A noted exception to the gloomy pattern was a book called SONRISE. It was about a family who managed to bring their son out of his autism. A couple of years later, we read a follow up book by the same author called A MIRACLE TO BELIEVE IN. In this book, the same family accomplished some great things with another autistic child. In each book, the accomplishments were largely due to a tremendous investment of time by the author and his family in working with the children involved, a commitment of time so great that a whole crew of dedicated family and friends were required in shifts around the clock, at the expense of many other commitments in their lives.
We were shocked at the antagonism we found towards these books and their author within the community of parents of autistic children. But the reason for this antagonism has become easier for us to comprehend as the years have passed. The method used within the books would require a twenty-four-hour commitment of time by a family, and also by an entire bevy of assistants. For many families, survival as a family from day-to-day would be hard enough to achieve in the normal course of events, much less while trying to make the expenditure of time and effort needed for these suggested techniques.
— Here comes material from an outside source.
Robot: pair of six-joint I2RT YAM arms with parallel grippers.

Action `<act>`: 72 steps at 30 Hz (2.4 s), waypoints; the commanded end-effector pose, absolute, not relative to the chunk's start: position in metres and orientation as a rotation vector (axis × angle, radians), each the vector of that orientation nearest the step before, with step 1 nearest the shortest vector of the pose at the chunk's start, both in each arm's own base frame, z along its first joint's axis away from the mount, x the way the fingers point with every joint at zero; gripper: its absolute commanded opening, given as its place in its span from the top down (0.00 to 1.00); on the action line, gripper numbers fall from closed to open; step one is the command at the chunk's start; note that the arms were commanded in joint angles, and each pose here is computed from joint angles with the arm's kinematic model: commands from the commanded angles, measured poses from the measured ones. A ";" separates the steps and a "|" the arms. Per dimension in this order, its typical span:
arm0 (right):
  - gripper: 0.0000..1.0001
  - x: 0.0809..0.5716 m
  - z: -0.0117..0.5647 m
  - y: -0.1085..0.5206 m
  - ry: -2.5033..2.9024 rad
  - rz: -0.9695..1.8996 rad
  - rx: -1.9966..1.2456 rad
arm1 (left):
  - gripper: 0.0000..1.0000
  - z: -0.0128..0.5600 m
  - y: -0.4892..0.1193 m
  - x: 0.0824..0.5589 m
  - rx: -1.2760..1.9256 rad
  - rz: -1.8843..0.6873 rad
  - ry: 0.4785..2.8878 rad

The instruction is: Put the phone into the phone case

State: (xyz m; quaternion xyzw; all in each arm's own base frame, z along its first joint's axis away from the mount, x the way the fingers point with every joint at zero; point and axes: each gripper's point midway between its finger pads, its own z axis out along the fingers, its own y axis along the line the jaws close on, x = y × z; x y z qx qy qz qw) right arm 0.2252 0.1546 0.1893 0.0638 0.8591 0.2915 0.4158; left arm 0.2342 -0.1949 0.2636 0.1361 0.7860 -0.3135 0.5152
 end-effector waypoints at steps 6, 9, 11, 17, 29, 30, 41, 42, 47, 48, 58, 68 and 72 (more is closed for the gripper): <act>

Additionally, an acceptance of the validity of the methods presented in these books could sow seeds of guilt in any family of an autistic child, especially if they chose not to disrupt the rest of their lifestyle in an effort to follow this demanding way of dealing with autism.
For us as well, a nagging feeling of guilt recurred faintly time to time. Could we have done the same for our child?
| Lyn: There wasn't only guilt to be dealt with; there was also fear for Ian's safety and future. Sometimes when my fear would overwhelm me (often at night), I would go into his room and kneel beside his bed, hold his hand in mine, and pray--for his safety, for my peace of mind, and for God's protection over both of us. Sometimes I still do this. Pouring my fears out to God seems to be the only way my mind will let go of the intensiveness of that overwhelming fear. |
Win: In July of 1991, the national meeting of the Autism Society of America was held in Indianapolis, Indiana, not far from our home. Lyn and I were able to attend this meeting, where, at two different workshops on communication techniques with autistic persons, we found a miracle, not only to believe in, but also to PARTICIPATE in! We found a way that can so simply and feasibly fit into any family's lifestyle that parents and professionals at first often have trouble grasping its reality. We found through the reports of professionals and enthusiastic parents a way into the mind of our son. It is a technique called facilitated communication--a long name for a very simple process. Through facilitated communication, we found our son.
I seeing Christ in you. I might not have recovered anyhow. Perhaps things worked out better this way anyhow. Know that my gratitude is great. You have been good parents to me. Really some day I will be healed in Heaven!